• Prompt: Before copying, set the pictures aside; then repeat every line below verbatim.

• Input records:
--*--

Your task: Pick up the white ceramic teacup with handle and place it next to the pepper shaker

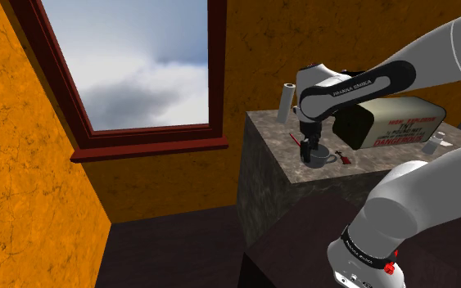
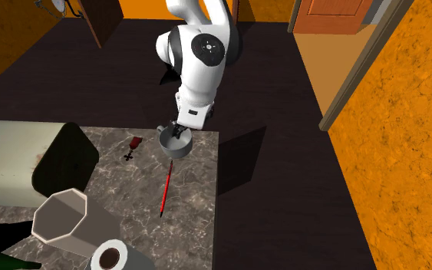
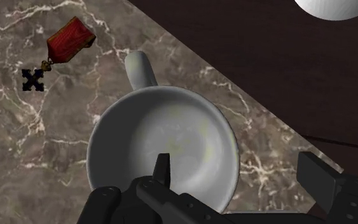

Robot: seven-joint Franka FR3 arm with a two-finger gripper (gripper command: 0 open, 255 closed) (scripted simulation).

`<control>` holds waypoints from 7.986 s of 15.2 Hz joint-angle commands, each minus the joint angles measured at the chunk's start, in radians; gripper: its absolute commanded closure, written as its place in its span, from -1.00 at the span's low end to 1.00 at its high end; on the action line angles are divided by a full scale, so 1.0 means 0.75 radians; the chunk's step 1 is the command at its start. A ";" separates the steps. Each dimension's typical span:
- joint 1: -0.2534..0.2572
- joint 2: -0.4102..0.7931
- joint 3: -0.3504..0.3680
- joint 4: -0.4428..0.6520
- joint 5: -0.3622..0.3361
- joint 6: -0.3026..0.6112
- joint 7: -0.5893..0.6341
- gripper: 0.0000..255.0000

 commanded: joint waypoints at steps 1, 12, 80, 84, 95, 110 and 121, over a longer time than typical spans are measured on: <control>-0.008 0.012 -0.010 -0.031 -0.014 0.045 0.001 -1.00; -0.013 0.025 -0.016 -0.051 -0.023 0.079 0.004 1.00; -0.253 -0.112 -0.694 0.631 -0.453 -0.399 -0.930 1.00; -0.226 -0.001 -0.854 0.748 -0.455 -0.330 -1.071 1.00; -0.052 0.342 -1.318 0.975 -0.278 -0.110 -1.401 1.00; 0.056 0.539 -1.536 0.779 -0.145 0.210 -1.447 1.00; -0.106 0.904 -1.448 0.665 0.267 0.480 -1.701 1.00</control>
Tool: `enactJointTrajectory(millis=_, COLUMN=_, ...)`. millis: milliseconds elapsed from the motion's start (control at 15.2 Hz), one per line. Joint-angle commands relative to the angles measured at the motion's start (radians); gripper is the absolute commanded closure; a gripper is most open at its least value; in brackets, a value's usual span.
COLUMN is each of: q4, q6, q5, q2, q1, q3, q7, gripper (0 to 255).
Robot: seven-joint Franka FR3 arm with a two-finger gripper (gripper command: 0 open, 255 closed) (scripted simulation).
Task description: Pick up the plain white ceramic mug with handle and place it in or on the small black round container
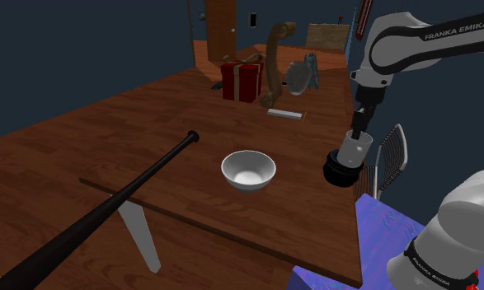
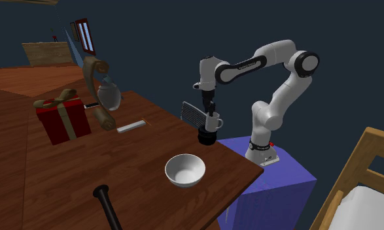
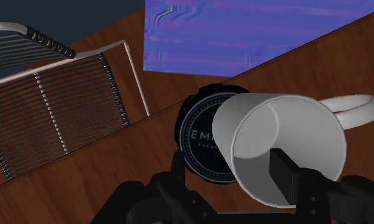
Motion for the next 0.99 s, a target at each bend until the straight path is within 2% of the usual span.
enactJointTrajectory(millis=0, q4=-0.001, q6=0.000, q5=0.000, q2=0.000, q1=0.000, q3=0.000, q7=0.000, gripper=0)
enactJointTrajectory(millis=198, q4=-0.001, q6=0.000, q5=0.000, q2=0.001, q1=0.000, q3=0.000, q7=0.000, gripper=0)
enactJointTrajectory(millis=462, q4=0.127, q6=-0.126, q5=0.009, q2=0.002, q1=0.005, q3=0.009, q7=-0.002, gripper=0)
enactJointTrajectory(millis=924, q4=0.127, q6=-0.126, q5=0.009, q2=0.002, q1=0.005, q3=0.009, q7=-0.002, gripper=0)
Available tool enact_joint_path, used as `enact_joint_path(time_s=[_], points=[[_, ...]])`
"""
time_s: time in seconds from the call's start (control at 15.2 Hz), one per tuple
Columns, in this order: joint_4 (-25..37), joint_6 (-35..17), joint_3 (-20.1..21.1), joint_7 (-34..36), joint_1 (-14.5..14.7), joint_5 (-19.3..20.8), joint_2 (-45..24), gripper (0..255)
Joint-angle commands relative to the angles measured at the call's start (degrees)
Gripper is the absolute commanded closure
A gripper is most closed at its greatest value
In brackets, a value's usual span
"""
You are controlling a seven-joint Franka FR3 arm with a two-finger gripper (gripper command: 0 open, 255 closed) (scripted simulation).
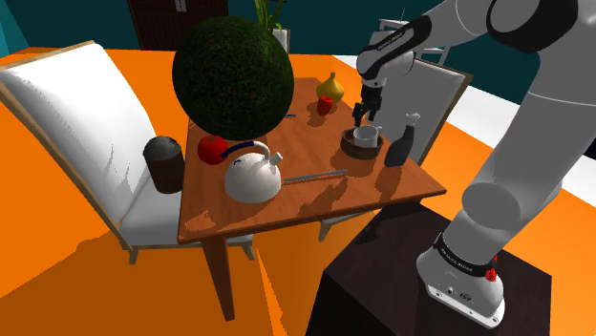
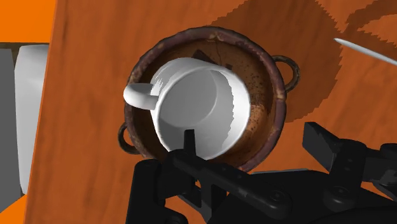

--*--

• Completed exercise:
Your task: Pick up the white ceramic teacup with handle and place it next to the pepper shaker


Robot: seven-joint Franka FR3 arm with a two-finger gripper (gripper command: 0 open, 255 closed) (scripted simulation).

`<control>` holds waypoints from 7.986 s of 15.2 Hz joint-angle commands, each minus the joint angles measured at the chunk's start, in radians; gripper: its absolute commanded closure, written as its place in its span, from -1.00 at the span's low end to 1.00 at its high end; on the action line angles are divided by a full scale, so 1.0 means 0.75 radians; the chunk's step 1 is the command at its start. A ";" separates the steps. Each dimension's typical span:
- joint 1: -0.2534..0.2572
- joint 2: -0.4102..0.7931
- joint 3: -0.3504..0.3680
- joint 4: -0.4428..0.6520
- joint 5: -0.3622..0.3361
- joint 6: -0.3026..0.6112
- joint 7: -0.5893..0.6341
- gripper: 0.0000..255.0000

 commanded: joint waypoints at steps 1, 12, 80, 84, 95, 110 and 121, over a longer time than typical spans are measured on: <control>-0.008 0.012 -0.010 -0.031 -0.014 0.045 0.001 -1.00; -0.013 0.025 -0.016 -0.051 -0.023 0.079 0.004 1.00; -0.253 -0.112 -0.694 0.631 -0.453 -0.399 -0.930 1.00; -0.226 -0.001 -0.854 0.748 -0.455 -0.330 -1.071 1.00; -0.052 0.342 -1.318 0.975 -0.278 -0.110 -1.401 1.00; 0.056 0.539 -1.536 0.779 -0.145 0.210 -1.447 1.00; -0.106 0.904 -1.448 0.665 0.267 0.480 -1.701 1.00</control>
Tool: `enactJointTrajectory(millis=_, COLUMN=_, ...)`. millis: milliseconds elapsed from the motion's start (control at 15.2 Hz), one per line. Joint-angle commands relative to the angles measured at the motion's start (radians); gripper is the absolute commanded closure; a gripper is most open at its least value; in brackets, a value's usual span.
COLUMN is each of: q4, q6, q5, q2, q1, q3, q7, gripper (0 to 255).
Robot: seven-joint Franka FR3 arm with a two-finger gripper (gripper command: 0 open, 255 closed) (scripted simulation).
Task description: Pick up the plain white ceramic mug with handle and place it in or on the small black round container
Motion for the next 0.99 s, a target at each bend until the straight path is within 2% of the usual span.
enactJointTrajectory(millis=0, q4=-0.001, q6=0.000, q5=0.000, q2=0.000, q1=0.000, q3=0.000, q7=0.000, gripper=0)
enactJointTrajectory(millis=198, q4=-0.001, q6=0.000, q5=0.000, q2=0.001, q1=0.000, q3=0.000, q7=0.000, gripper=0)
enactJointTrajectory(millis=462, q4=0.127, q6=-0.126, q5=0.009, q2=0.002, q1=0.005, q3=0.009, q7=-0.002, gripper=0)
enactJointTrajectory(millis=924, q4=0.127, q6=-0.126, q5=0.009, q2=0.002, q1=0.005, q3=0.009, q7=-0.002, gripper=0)
Available tool enact_joint_path, used as `enact_joint_path(time_s=[_], points=[[_, ...]])`
"""
time_s: time in seconds from the call's start (control at 15.2 Hz), one per tuple
Columns, in this order: joint_4 (-25..37), joint_6 (-35..17), joint_3 (-20.1..21.1), joint_7 (-34..36), joint_1 (-14.5..14.7), joint_5 (-19.3..20.8), joint_2 (-45..24), gripper (0..255)
Joint-angle commands relative to the angles measured at the call's start (degrees)
Gripper is the absolute commanded closure
A gripper is most closed at its greatest value
In brackets, a value's usual span
"""
You are controlling a seven-joint Franka FR3 arm with a two-finger gripper (gripper command: 0 open, 255 closed) (scripted simulation).

This finishes the exercise.